The in run-off CATCo Reinsurance Opportunities Fund Ltd., the exchange listed retrocession focused investment fund strategy managed by Markel CATCo Investment Management, is set to return more trapped capital back to investors as its side pockets continue to prove more than adequate for certain older loss reserves.
Markel CATCo Investment Management has been managing the run-off of its retrocessional reinsurance fund strategy over recent months, returning capital where it has been able to through a reverse tender offer and a series of share buy-backs.
The CATCo Reinsurance Opportunities Fund had a significant amount of its capital retained in side pockets related to losses and catastrophe events from prior underwriting years.
As the loss pictures becomes clearer for these side pockets, effectively the trapped insurance-linked securities (ILS) capital or collateral that the manager has had to set aside to pay any potential losses on events as they develop, sometimes the losses develop under the reserves that were originally set allowing a portion to be released.

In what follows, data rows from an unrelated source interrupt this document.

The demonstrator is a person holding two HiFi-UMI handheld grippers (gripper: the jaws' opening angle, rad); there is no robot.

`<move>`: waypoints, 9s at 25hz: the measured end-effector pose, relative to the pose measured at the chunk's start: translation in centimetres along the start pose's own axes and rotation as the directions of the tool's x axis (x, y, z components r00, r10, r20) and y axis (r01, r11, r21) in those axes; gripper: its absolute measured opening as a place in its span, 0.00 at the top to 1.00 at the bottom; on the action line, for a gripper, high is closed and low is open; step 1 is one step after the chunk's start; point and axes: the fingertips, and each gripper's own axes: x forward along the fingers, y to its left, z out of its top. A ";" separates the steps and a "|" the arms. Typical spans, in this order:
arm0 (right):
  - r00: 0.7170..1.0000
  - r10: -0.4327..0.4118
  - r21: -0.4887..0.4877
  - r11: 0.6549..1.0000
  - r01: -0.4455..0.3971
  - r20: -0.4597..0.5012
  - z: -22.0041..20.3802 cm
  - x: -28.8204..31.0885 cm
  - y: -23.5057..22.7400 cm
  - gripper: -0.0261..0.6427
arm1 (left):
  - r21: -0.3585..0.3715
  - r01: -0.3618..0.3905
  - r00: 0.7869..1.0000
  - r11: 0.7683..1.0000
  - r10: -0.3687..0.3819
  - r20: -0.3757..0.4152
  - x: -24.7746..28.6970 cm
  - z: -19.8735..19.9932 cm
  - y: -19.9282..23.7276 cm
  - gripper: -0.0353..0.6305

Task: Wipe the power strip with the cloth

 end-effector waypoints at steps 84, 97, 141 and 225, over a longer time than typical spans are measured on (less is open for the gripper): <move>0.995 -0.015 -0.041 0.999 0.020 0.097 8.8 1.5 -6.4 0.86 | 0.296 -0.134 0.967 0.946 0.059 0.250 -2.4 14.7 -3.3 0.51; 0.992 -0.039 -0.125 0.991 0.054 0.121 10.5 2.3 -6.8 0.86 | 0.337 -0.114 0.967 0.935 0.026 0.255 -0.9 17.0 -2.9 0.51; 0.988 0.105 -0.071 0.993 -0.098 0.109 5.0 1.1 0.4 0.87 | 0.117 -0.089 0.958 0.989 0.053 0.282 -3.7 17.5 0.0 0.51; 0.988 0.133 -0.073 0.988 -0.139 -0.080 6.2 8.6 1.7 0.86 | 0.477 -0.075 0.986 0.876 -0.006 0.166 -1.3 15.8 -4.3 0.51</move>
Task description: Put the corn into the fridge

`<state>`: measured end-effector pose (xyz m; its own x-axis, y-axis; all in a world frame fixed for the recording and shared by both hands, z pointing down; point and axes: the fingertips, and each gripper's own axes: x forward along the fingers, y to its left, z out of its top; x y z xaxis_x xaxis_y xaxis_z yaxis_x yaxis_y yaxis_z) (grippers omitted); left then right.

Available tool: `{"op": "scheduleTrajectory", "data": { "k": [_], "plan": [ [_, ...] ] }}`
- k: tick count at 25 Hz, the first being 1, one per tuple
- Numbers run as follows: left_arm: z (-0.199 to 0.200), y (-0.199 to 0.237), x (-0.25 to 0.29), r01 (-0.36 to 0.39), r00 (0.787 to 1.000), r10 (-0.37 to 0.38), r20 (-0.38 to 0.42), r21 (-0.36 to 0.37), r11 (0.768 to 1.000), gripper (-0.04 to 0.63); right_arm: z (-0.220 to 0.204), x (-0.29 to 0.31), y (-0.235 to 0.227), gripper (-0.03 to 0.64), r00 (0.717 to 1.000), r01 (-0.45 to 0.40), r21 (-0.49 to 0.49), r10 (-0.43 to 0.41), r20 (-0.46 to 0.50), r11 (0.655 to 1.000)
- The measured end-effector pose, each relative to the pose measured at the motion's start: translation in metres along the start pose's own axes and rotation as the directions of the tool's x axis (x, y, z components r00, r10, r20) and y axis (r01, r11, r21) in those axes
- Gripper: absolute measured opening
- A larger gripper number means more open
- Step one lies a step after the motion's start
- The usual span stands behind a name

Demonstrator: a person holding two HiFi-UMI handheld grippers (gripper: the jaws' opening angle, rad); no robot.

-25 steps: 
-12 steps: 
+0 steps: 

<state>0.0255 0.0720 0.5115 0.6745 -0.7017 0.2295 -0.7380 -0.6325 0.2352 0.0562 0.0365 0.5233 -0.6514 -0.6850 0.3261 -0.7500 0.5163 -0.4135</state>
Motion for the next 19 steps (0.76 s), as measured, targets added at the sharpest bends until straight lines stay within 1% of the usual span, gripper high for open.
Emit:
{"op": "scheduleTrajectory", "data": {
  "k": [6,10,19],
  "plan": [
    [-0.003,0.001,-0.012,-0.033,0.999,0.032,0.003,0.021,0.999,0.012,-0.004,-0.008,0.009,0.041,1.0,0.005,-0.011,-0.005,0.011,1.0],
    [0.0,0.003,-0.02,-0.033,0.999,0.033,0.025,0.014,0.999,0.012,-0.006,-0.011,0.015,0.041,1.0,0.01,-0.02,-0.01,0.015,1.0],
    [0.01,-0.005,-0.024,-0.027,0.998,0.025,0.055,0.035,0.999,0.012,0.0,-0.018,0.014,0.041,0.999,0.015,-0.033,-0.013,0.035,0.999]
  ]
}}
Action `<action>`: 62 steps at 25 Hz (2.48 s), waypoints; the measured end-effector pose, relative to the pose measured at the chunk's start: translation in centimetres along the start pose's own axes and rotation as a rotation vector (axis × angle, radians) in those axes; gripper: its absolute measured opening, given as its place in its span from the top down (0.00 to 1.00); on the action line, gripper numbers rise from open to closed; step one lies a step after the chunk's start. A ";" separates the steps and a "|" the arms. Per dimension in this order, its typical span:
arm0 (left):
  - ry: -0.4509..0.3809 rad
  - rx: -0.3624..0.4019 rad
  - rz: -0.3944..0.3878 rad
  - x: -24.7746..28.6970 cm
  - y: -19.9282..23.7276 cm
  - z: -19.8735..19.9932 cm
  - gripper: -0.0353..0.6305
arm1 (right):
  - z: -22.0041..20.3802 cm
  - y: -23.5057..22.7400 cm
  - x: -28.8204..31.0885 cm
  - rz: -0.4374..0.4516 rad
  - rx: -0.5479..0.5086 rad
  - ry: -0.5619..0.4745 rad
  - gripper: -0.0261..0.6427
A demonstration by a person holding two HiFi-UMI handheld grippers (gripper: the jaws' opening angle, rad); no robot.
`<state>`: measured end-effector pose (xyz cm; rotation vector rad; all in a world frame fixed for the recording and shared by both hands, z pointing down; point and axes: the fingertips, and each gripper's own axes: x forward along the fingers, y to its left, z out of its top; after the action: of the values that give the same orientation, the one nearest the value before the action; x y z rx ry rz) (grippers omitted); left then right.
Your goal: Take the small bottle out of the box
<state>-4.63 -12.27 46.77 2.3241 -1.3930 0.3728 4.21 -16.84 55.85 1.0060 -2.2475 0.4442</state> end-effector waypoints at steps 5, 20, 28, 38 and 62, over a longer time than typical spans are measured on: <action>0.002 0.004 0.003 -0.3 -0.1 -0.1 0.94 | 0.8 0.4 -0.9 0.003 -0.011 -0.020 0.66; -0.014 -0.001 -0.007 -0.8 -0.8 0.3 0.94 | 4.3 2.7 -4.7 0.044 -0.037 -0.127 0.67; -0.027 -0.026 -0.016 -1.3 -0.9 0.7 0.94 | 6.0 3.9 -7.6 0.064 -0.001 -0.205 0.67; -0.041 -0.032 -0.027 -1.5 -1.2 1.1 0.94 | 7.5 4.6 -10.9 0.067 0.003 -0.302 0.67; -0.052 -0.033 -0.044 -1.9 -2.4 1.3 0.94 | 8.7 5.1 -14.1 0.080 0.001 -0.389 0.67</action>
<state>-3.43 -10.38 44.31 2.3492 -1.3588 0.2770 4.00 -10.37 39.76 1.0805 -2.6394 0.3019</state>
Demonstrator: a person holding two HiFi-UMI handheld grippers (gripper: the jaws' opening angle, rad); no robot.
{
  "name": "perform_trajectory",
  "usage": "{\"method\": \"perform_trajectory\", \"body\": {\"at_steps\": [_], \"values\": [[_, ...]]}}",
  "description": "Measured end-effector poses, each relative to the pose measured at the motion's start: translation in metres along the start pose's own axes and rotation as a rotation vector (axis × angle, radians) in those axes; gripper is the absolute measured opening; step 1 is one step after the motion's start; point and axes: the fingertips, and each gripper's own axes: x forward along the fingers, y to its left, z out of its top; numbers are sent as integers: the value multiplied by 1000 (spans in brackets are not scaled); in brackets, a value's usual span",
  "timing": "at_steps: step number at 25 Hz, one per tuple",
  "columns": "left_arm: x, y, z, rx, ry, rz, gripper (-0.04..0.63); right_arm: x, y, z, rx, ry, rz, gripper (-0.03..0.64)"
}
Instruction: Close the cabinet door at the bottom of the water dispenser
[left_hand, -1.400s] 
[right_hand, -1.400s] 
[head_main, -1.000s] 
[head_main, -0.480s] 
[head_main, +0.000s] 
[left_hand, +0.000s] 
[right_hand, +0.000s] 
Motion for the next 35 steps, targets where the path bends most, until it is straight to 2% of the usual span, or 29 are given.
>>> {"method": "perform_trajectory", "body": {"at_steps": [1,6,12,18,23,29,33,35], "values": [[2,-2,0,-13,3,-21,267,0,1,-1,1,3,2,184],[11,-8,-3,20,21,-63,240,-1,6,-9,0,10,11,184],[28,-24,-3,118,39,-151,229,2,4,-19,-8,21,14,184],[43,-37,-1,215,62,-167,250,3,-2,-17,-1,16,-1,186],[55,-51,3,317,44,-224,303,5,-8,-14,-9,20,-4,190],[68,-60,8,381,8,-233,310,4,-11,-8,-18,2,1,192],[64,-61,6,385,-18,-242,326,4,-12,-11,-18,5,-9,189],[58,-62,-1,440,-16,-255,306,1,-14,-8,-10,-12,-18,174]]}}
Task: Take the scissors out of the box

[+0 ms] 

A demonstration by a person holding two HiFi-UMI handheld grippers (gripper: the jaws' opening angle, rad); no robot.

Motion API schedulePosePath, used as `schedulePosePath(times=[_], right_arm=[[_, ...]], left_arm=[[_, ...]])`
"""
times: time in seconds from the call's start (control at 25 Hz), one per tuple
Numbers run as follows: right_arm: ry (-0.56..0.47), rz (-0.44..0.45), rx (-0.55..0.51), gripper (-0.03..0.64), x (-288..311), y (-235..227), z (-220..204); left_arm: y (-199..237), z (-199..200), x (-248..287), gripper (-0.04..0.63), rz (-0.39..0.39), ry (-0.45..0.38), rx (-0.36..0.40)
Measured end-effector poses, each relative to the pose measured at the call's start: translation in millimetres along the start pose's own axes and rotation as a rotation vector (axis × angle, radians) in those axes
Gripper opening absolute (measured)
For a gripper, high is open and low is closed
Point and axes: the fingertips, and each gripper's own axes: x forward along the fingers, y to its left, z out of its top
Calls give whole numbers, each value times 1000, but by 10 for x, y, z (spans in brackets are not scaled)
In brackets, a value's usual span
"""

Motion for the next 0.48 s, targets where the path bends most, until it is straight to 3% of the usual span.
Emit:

Markel CATCo had already delivered one release of side pocket capital back in May, with an $18.8 million return of capital from a range of side pockets, the proceeds of which were used to redeem more shares and accelerate the running-off.
Now, the company has revealed a second capital release from its side pockets, with a further $15.8 million to be returned to the fund and again used to buy back more outstanding shares, with the capital expected to flow through in July this year.
With the retrocessional reinsurance focused investment strategy of Markel CATCo having been hit by many of the major global catastrophe loss events that hit the re/insurance and insurance-linked securities (ILS) sector in recent years, the company made regular use of side pockets.
However, Markel CATCo had always said in the past that it would find its side pocket reserves had been set prudently and that not all of the capital within them would be needed to support the losses, meaning some return of capital was likely to be seen.
That has proven to be the case, to the benefit of investors in the strategy who will now get a faster exit from this running off of the retro fund and also benefit from a return of capital that some may have assumed was destined to be lost.
It’s a reminder that if catastrophe events are reserved for prudently, then there is often a return of capital to be had in the ILS fund world and drives home the usefulness of side pockets as a tool to segregate potentially exposed reinsurance assets while losses develop.